2.1 | Download and extract source tarball

Note:Also here, you may want to check if there's a more recent version: visit the Spark download page.

2.2 | Compile source

This will take a while... (approximately 20 ~ 30 minutes)

Pyspark Download

After the dust settles, you can check whether Spark installed correctly by running the following example that should return the number π ≈ 3.14159...

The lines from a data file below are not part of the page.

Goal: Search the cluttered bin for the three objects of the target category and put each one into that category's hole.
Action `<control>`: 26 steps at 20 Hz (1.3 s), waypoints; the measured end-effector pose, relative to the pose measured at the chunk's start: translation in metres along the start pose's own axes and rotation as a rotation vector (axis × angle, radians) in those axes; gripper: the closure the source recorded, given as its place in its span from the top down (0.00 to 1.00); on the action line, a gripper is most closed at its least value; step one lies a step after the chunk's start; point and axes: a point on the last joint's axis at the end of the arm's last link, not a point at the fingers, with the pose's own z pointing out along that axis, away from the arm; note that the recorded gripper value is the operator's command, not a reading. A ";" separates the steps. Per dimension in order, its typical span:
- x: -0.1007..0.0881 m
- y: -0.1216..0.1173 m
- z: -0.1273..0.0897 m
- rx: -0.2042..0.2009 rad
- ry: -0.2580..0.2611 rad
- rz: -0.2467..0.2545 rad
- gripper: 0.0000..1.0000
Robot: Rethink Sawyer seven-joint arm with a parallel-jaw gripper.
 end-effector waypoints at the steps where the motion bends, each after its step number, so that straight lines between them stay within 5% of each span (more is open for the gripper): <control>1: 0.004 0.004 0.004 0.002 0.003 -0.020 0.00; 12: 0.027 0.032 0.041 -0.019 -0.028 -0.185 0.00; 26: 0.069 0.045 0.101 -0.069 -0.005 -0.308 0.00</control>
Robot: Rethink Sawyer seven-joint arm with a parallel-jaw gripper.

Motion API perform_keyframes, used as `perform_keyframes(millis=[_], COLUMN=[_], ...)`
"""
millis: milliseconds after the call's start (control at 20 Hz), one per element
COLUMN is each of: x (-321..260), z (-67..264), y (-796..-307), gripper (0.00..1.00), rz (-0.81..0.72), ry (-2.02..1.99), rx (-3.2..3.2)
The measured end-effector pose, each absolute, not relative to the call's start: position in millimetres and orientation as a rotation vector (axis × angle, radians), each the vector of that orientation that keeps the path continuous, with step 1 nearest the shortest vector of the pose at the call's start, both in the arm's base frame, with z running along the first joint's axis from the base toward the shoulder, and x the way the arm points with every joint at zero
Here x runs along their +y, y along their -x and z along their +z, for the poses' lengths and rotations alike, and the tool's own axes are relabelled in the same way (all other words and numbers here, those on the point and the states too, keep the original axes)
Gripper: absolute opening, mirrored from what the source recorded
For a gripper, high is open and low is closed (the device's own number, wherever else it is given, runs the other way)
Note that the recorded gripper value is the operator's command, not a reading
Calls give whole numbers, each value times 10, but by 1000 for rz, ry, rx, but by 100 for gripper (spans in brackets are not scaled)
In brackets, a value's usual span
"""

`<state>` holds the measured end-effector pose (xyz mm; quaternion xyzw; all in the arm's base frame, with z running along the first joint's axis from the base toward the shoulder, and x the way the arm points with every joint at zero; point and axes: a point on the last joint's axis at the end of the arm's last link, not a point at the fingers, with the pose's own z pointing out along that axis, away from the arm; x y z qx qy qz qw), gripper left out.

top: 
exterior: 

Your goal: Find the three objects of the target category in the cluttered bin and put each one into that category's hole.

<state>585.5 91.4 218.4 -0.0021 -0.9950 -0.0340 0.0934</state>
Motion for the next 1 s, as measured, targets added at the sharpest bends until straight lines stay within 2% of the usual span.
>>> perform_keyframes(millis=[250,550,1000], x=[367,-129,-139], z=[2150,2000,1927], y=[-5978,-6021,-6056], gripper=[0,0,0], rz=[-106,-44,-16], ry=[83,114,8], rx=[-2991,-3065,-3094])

This should return the line:

Jupyter Spark Windows

Note:You want to lower the verbosity level of the log4j logger. You can do so by running editing your the log4j properties file (assuming we're still inside the ~/Downloads/spark-1.4.0 folder):

and replace the line:

by

2.3 | Install files

Add this to your path by editing your bashrc file:

Add the following lines at the bottom of this file:

Restart bash to make use of these changes by running:

If your ipython instance somehow doesn't find these environment variables for whatever reason, you could also make sure they are set when ipython spins up. Let's add this to our ipython settings by creating a new python script named load_spark_environment_variables.py in the default profile startup folder:

and paste the following lines in this file:

3 | Examples

Now we're finally ready to start running our first PySpark application. Load the spark context by opening up a python interpreter (or ipython / ipython notebook) and running:

Download Spark

Windows

How To Install Pyspark

The spark context variable sc is your gateway towards everything sparkly.

3.1 | Hello World: Word Count

Check out the notebook spark_word_count.ipynb.